▸ Goal of the exercise: Print the complete listing so that it matches the original exactly.

= = = = = = =

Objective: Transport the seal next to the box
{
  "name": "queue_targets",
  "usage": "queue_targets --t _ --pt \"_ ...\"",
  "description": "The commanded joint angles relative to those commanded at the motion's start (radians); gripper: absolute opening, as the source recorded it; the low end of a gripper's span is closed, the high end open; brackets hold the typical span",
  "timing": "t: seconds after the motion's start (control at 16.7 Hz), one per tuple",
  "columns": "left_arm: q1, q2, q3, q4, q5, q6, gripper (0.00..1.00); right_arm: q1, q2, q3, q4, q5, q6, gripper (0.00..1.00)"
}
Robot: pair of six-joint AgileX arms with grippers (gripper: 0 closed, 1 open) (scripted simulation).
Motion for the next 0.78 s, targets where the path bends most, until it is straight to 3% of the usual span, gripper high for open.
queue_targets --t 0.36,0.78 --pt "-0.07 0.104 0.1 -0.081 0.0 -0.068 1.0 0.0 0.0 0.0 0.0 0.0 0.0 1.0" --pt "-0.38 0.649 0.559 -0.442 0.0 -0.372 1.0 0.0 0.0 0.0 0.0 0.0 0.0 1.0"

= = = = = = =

▸ Response box:
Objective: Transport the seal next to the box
{
  "name": "queue_targets",
  "usage": "queue_targets --t _ --pt \"_ ...\"",
  "description": "The commanded joint angles relative to those commanded at the motion's start (radians); gripper: absolute opening, as the source recorded it; the low end of a gripper's span is closed, the high end open; brackets hold the typical span",
  "timing": "t: seconds after the motion's start (control at 16.7 Hz), one per tuple",
  "columns": "left_arm: q1, q2, q3, q4, q5, q6, gripper (0.00..1.00); right_arm: q1, q2, q3, q4, q5, q6, gripper (0.00..1.00)"
}
Robot: pair of six-joint AgileX arms with grippers (gripper: 0 closed, 1 open) (scripted simulation).
Motion for the next 0.78 s, targets where the path bends most, until it is straight to 3% of the usual span, gripper high for open.
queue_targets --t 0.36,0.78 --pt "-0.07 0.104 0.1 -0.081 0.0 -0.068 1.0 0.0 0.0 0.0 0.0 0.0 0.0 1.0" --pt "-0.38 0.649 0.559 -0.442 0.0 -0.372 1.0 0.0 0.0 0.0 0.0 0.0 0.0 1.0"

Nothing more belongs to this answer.